ABOUT THIS TASK = Some entries follow. Reproduce exactly the lines starting at the one with "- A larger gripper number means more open" and stopping after the one with "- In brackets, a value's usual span".

PROVIDED DATA =
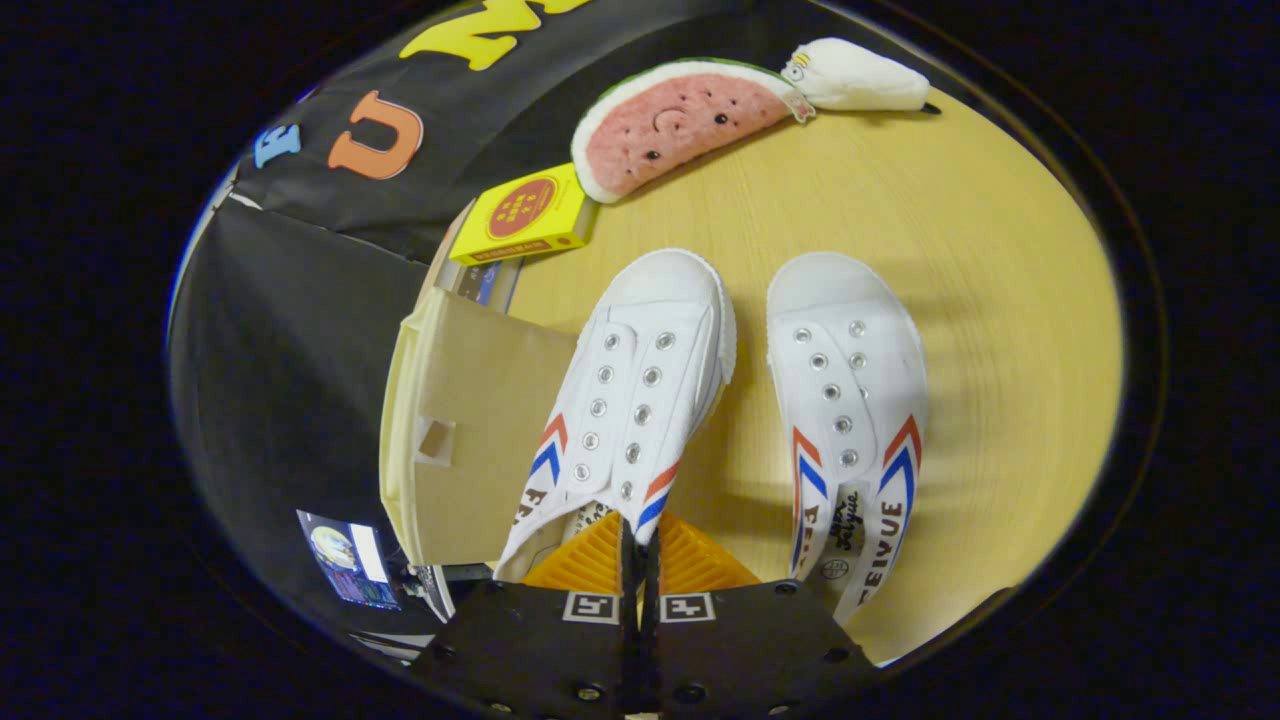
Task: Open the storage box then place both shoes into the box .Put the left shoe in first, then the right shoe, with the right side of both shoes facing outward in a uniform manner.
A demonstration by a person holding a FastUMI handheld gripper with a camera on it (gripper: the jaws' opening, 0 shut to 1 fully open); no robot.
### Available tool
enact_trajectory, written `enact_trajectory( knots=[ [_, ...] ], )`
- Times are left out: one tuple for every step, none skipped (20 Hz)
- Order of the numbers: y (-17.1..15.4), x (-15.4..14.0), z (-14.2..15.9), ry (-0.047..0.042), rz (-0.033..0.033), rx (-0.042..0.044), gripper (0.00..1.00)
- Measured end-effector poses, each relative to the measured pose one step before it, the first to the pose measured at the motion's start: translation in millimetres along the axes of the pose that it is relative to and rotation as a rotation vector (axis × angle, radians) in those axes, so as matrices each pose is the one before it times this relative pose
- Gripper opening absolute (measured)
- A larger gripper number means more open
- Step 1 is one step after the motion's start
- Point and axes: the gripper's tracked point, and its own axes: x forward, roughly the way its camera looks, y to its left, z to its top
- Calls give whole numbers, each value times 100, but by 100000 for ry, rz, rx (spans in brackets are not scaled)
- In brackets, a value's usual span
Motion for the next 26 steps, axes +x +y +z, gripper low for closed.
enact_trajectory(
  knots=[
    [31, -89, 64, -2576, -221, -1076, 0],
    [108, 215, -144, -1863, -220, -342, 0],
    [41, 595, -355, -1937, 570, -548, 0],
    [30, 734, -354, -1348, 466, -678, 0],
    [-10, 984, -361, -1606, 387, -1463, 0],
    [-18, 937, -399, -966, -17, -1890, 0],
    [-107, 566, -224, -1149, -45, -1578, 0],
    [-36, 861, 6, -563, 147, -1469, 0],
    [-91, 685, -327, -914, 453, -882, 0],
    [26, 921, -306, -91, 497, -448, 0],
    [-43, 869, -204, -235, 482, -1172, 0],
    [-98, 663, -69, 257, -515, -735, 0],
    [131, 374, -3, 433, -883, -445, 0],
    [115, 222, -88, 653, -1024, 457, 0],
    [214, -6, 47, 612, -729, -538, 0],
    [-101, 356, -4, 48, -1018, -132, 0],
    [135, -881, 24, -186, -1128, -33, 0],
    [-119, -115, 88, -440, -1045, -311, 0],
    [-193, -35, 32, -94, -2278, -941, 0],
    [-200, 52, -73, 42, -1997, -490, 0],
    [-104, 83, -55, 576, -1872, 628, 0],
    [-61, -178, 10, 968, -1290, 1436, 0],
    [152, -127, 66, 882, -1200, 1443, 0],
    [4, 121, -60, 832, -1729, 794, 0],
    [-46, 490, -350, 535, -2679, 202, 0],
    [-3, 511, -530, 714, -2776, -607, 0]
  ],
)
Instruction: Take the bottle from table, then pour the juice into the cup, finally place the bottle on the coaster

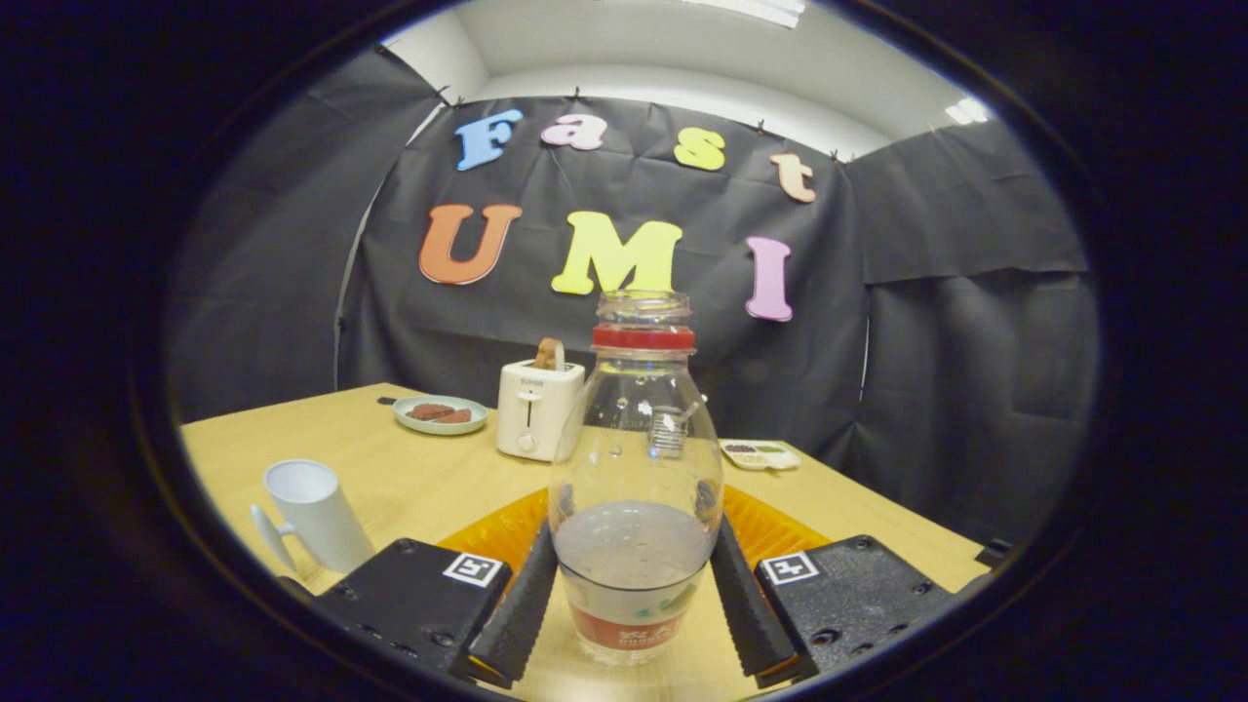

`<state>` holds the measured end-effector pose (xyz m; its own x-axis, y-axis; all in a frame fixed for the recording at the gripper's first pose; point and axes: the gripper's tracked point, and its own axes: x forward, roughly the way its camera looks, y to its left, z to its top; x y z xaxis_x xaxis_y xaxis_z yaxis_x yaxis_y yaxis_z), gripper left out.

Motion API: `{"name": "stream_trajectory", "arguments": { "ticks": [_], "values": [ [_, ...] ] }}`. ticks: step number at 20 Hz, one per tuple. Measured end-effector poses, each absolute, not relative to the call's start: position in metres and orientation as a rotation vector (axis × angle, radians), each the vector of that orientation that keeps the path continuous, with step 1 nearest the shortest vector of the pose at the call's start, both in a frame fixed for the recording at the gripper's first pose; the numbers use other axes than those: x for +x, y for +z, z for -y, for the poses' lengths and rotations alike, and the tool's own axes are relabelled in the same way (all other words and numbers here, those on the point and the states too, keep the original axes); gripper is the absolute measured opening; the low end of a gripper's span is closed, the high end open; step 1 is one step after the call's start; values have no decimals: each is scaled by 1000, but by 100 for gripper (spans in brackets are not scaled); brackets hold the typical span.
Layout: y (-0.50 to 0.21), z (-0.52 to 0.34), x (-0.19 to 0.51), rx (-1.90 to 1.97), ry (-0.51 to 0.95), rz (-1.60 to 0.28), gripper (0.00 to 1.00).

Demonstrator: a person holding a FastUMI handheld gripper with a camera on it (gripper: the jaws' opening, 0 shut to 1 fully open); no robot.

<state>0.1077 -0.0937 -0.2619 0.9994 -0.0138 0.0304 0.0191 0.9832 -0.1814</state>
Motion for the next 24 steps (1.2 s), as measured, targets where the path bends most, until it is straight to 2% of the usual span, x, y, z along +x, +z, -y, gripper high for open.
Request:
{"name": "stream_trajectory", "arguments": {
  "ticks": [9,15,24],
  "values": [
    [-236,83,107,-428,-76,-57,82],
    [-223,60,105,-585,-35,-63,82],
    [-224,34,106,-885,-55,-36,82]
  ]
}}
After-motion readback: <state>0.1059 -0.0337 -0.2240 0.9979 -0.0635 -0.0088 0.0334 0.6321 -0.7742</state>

WRITTEN REPLY =
- A larger gripper number means more open
- Step 1 is one step after the motion's start
- Point and axes: the gripper's tracked point, and its own axes: x forward, roughly the way its camera looks, y to its left, z to its top
- Calls give whole numbers, each value times 100, but by 100000 for ry, rz, rx (spans in brackets are not scaled)
- In brackets, a value's usual span

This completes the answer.